Francamente, o período sombrio que passei sem você não me interessa lembrar ou te contar, ninguém quer parecer fraco na frente de ninguém, mesmo quando as evidências são incontestáveis. Do contrário, queria te dizer que apesar das mágoas, eu estou realmente grata por você ter existido. Talvez um dia eu me arrependa de te dizer isso, mas já terei dito e sei que você não considera mais minhas palavras há algum tempo. Você realmente não nasceu pra minha intensa mutabilidade,ou mesmo minha "intensa qualquer coisa". Eu mergulho fundo demais e você ficou raso. Não me leve a mal, garoto, eu não estou xingando você. Metade da cidade inteira já presenciou isso em outros tempos e se os bares falassem, eles também te contariam tudo que disse sobre você e o quanto cada parte de você era um grande pedaço de merda (perdoe-me a franqueza).

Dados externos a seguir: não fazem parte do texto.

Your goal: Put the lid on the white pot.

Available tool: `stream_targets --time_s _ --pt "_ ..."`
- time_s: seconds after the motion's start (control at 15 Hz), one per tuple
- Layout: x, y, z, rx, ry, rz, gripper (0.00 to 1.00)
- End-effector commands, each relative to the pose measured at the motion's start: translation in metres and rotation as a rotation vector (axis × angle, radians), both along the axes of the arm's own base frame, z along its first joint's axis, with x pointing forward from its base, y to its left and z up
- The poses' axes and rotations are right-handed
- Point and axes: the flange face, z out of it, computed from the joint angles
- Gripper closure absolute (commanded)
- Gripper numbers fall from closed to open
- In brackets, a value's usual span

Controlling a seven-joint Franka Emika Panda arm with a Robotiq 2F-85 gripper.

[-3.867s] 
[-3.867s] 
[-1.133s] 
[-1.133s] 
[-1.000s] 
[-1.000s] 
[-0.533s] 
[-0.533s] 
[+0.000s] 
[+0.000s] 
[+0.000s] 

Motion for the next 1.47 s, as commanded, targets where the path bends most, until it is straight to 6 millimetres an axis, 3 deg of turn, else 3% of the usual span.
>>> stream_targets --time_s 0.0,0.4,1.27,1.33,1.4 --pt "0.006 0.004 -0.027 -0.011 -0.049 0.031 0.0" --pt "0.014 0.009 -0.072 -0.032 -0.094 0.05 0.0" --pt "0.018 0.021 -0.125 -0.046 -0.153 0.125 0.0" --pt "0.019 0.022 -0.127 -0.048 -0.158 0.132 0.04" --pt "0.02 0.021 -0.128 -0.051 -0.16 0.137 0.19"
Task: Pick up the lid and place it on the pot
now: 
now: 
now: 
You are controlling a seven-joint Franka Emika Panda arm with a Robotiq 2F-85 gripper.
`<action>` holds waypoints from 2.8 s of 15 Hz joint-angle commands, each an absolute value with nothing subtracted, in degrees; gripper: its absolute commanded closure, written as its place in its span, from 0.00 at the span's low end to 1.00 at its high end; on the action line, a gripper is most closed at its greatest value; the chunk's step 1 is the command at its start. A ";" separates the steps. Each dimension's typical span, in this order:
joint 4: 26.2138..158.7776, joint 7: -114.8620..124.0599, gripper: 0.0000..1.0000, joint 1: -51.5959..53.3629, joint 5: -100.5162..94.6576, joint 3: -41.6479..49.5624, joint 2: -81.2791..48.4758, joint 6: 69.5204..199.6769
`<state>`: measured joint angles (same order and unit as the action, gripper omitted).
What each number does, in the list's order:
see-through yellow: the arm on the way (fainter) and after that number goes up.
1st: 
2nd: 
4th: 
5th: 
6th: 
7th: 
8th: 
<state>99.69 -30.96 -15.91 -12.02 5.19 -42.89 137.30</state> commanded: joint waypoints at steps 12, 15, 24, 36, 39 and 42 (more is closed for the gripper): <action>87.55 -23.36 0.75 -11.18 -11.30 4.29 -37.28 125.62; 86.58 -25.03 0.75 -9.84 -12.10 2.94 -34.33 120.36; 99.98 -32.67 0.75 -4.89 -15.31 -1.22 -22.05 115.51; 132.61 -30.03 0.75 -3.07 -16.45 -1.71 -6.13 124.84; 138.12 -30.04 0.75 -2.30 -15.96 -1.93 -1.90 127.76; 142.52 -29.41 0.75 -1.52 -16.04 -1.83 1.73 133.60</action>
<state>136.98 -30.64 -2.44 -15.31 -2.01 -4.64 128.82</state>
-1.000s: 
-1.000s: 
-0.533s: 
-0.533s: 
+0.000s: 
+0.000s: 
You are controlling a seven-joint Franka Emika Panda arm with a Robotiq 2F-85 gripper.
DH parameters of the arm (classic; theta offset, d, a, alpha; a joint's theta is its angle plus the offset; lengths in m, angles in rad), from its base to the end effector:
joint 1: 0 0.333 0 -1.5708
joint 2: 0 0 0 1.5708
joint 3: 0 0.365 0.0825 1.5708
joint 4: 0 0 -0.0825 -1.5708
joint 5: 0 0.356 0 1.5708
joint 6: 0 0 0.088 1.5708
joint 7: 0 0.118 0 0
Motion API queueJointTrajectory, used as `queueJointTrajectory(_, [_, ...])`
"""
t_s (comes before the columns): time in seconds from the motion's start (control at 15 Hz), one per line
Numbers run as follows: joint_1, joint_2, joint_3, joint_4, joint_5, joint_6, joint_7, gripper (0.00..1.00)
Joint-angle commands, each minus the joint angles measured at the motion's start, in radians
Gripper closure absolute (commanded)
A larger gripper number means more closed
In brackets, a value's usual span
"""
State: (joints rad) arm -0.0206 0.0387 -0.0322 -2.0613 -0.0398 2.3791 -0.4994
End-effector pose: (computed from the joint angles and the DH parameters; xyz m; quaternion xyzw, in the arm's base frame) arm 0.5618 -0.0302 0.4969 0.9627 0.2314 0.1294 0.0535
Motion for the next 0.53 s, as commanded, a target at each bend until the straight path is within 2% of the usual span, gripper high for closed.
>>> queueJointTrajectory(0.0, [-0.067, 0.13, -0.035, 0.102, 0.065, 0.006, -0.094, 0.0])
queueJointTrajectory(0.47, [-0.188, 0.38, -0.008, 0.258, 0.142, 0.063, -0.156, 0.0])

Quando a gente se desprendeu a primeira vez, eu fiquei grande demais, cheia de mim. Eu descobri que eu podia gostar de coisas que você não gostava. Parece patético se você contar para alguém, mas eu parei de julgar pessoas apaixonadas desde que me apaixonei por você. Foi bom descobrir as minhas particularidades, foi ótimo e ao contrário do que todos pensam, eu não estava fingindo. Eu não fui embora da cidade para te esquecer, te superar, te blábláblá. Eu fui por mim e pelas gotas de amor próprio que eu ainda tinha no meu peito pingando em grandes intervalos quase me implorando para eu acordar. E eu realmente não me arrependo, como eu disse, eu me descobri.
E aí eu te encontrei de novo.
Como eu poderia explicar para o (meu) mundo que eu estava apaixonada por você de novo? Como eu poderia articular para que tudo pudesse voltar a ser como antes? Os filmes na sala, os cinemas aos domingos, as rodas de amigos, as festas nas universidades, os sábados na praia? Eu só deixei acontecer e eu não me importei com a opinião de ninguém. Ninguém, por mais bem que me quisesse, poderia escolher o que era a felicidade pra mim e é disso que vou falar, se é que não já falei.
Foi bom o tempo que tive com você e o quanto você, não só me viu crescer, mas me fez crescer. Eu realmente achei que você fosse ser o pai dos meus filhos e que íamos ter uma casa com cerquinha branca, mas ao perceber que não, hoje não me machuca mais. Eu perdi um grande tempo da minha vida odiando cada célula do seu corpo até poder perceber que o nosso tempo realmente passou. Todo mundo já tinha percebido, menos eu. Confesso, menino, que foi uma das melhores coisas que fiz em 2016.
Se você pudesse ler isso, eu queria que você soubesse que recentemente eu te procurei para dizer - apesar de não ter dito - que estava tudo bem, eu não odeio você, eu não quero você de volta, eu quero que você seja feliz com quem entende você e quem te faz completo. Eu quero pra você o que eu quero pra mim. Por mais nocivo que tenha sido, não machucou só a mim. Deveria me expressar com menos melancolia, mas eu NUNCA consegui falar de você com poucas palavras. Eu te conheço e te amo desde 2013 e, apesar dos hábitos terríveis, você mudou um bocado.
Obrigada por ter me mostrado o que é amor e como ele funciona, o que é amizade num relacionamento e por ter sido nada mais, nada menos que quem você sempre foi.
Não sou obrigada a simpatizar com suas namoradas depois de mim ou ignorar que tivemos uma história, só não quero tornar isso algo mais importante que meu próprio bem estar. Apesar das sequelas que ficam em nós cada vez que nos machucamos, apesar de a gente não querer levantar e tentar de novo quando cai da bicicleta e se machuca, "eu te desejo não parar tão cedo" e tudo mais que se pode desejar a alguém que não se quer mal.
Tudo vale a pena, exceto quando você não se perdoa.